Una investigación internacional con 1.244 niños y adolescentes y en la que ha tomado parte la Clínica Universidad de Navarra ha revelado la implicación de nuevos genes en el desarrollo del osteosarcoma, el cáncer de hueso más común en esas edades.

Las conclusiones del trabajo, publicado por la revista científica Oncology, indican que un 28% de los casos analizados presentan alteraciones en genes de predisposición hereditaria, algunos de ellos no vinculados hasta ahora con esta enfermedad.

En concreto, la identificación de mutaciones de línea germinal (heredadas), altamente penetrantes, aparecen en más de una cuarta parte de los pacientes con osteosarcoma que no habían sido seleccionados por antecedentes familiares.

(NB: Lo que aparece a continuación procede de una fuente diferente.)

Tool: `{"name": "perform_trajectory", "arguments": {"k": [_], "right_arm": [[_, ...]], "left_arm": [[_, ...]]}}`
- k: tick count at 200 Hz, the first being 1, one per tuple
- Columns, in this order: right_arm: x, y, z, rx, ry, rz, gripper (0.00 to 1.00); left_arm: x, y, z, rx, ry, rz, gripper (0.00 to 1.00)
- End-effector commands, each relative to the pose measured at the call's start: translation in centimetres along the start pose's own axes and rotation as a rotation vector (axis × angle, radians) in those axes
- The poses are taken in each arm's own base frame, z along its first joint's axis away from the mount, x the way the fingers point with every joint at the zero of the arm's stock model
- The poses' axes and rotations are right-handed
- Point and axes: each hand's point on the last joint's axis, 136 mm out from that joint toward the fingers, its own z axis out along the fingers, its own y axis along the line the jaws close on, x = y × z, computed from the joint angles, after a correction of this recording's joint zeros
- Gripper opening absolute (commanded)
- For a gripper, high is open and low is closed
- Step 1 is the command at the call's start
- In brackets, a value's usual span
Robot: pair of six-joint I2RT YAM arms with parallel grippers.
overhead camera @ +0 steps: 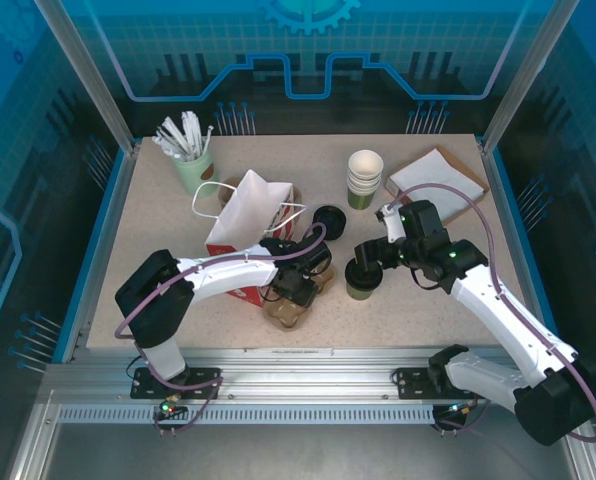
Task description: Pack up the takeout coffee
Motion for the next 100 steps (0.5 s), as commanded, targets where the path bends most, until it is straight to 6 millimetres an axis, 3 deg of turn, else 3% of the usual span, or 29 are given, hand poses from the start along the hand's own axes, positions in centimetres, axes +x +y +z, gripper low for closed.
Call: {"name": "perform_trajectory", "arguments": {"k": [1, 100], "right_arm": [[0.17, -0.20, 0.28, -0.010, 0.003, 0.027, 0.86], [0.44, -0.11, 0.39, -0.016, 0.011, 0.028, 0.87]], "left_arm": [[-0.82, -0.09, -0.01, 0.000, -0.014, 0.014, 0.47], [-1.39, -0.11, -0.47, -0.034, -0.040, 0.049, 0.50]]}}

“Una cuestión que requería un análisis de seguimiento adicional y un posible asesoramiento genético con pruebas familiares en cascada”, dice Ana Patiño García, directora de la Unidad de Medicina Genómica de la Clínica Universidad de Navarra.

Para la investigación, diez de las 27 instituciones europeas y americanas participantes secuenciaron el exoma completo (parte codificante de todos los genes) en 1.244 pacientes con osteosarcoma y los resultados se compararon con el ADN de 1.062 individuos sin cáncer.

En el análisis, se evaluaron 238 genes de alto interés por su relación con la susceptibilidad al cáncer, seguidos de pruebas de la carga mutacional en 736 genes candidatos adicionales.

Sabiendo que el desarrollo del osteosarcoma estaba ligado a tres síndromes hereditarios muy concretos (Li-Fraumeni, Werner y Rothmund-Thomson), los genetistas pensaban que, al margen de estos, el 99% de los osteosarcomas se presentaban sin una causa hereditaria aparente y se debían, en general, a mutaciones esporádicas producidas por otros factores desconocidos, apunta Patiño.

Por eso ahora, dice, de los resultados de este estudio se concluye la necesidad de “valorar todo tipo de síndromes de predisposición hereditaria en aquellos núcleos familiares que se produzca cierta coincidencia del osteosarcoma con otros tumores”.

Una vez identificadas estas mutaciones, la especialista plantea también proponer a las familias afectadas un consejo genético con el objetivo de reducir o, al menos vigilar, el riesgo de desarrollar la enfermedad.

"Se ha realizado un progreso notable en la cartografía genómica” de este tumor, sostiene Fernando Lecanda, investigador, director del Laboratorio de Adhesión y Metástasis del Cima Universidad de Navarra y participantes también en este estudio.

Y destaca que en la actualidad se pueden hacer estos estudios genéticos masivos de forma rápida y asequible, por lo que no hay que limitarse a los genes “sospechosos habituales” sino que es posible ser "más ambicioso".